--- START ---

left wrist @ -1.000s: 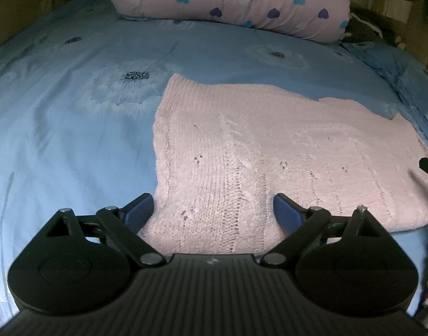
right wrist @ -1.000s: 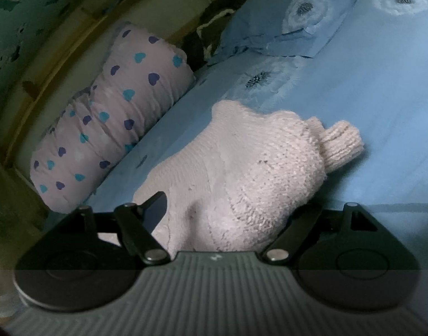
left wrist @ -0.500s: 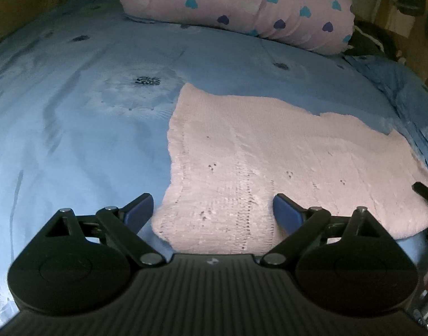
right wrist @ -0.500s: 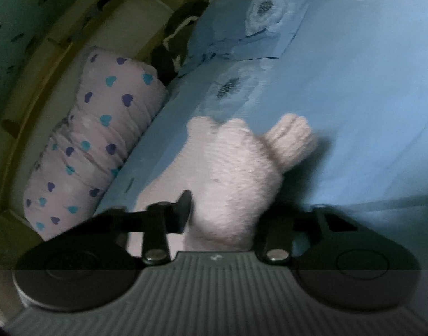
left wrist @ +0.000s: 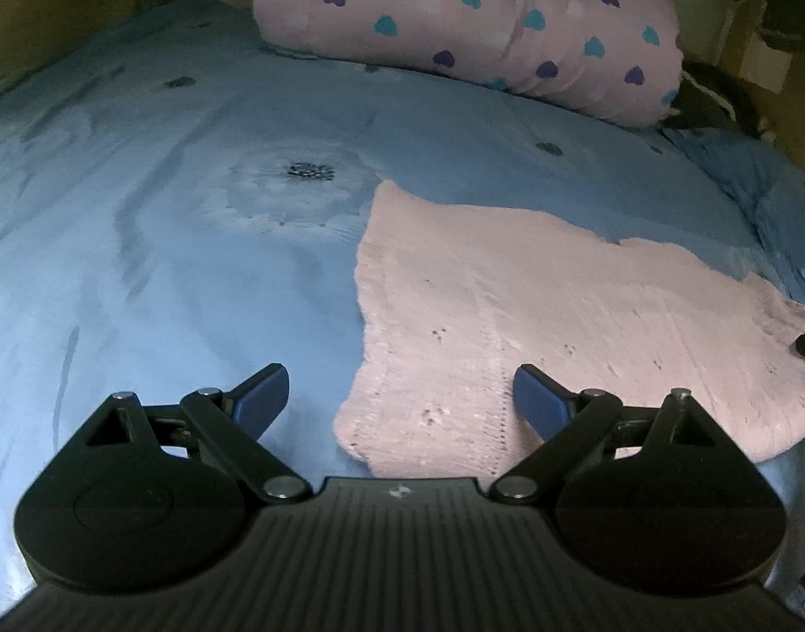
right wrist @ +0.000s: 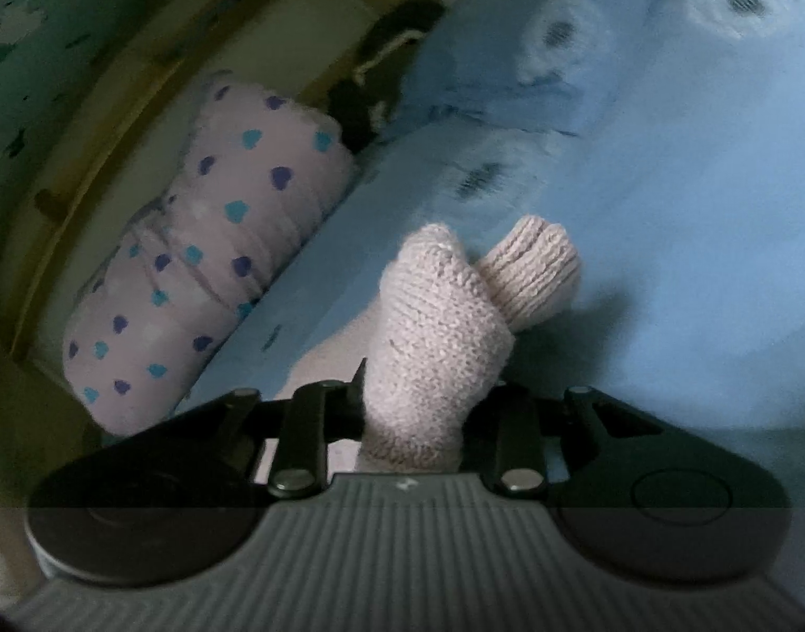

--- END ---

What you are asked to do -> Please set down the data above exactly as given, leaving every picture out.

Written response ->
left wrist @ -1.000s: 
right wrist @ -1.000s: 
left wrist @ -0.500s: 
right wrist @ -0.500s: 
left wrist @ +0.000s: 
right wrist @ +0.000s: 

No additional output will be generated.